Citibank has already done so, and has become active in the microfinance market. And it is not the only international banking giant doing this. In the last two years, banks as large as the Bank of America and Wells Fargo Bank as well as the British HSBC and Spanish BBVA and Santander Central Hispano have entered the microfinance industry and started to handle transfers.

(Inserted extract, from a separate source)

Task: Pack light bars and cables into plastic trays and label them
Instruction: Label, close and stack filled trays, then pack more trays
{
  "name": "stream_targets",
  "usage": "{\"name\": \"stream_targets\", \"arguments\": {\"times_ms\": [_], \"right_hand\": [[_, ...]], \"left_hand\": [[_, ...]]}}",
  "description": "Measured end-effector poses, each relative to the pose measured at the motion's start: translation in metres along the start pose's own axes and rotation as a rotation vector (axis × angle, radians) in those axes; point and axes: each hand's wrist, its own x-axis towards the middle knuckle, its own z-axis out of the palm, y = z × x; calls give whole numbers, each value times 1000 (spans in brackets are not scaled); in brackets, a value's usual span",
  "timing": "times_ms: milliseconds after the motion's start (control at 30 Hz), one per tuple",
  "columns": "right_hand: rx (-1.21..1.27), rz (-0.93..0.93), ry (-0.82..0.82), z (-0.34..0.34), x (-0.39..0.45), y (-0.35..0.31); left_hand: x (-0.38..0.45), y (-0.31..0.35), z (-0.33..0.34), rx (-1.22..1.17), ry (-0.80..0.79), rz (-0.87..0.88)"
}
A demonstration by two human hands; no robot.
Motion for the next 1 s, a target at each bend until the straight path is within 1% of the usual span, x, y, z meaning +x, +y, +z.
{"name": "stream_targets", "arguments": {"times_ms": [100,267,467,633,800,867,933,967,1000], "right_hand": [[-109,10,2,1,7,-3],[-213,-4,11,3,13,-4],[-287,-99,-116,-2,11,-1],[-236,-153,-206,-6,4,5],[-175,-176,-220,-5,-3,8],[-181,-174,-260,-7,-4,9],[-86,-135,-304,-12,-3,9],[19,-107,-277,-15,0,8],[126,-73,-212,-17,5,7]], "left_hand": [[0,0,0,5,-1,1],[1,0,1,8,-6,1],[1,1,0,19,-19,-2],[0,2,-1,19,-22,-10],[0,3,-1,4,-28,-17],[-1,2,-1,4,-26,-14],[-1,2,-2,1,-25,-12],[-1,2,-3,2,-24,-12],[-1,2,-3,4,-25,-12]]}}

The irruption of these giants in the Latin American microfinance arena may frighten smaller players, but it also strengthens and grants acceptance to a market that is still in its early stages of development. "We see that the big banks are entering this sector," stressed IDB president, Enrique V. Iglesias, upon opening the microenterprise forum in Cartagena, "and this shows that there is good business opportunity."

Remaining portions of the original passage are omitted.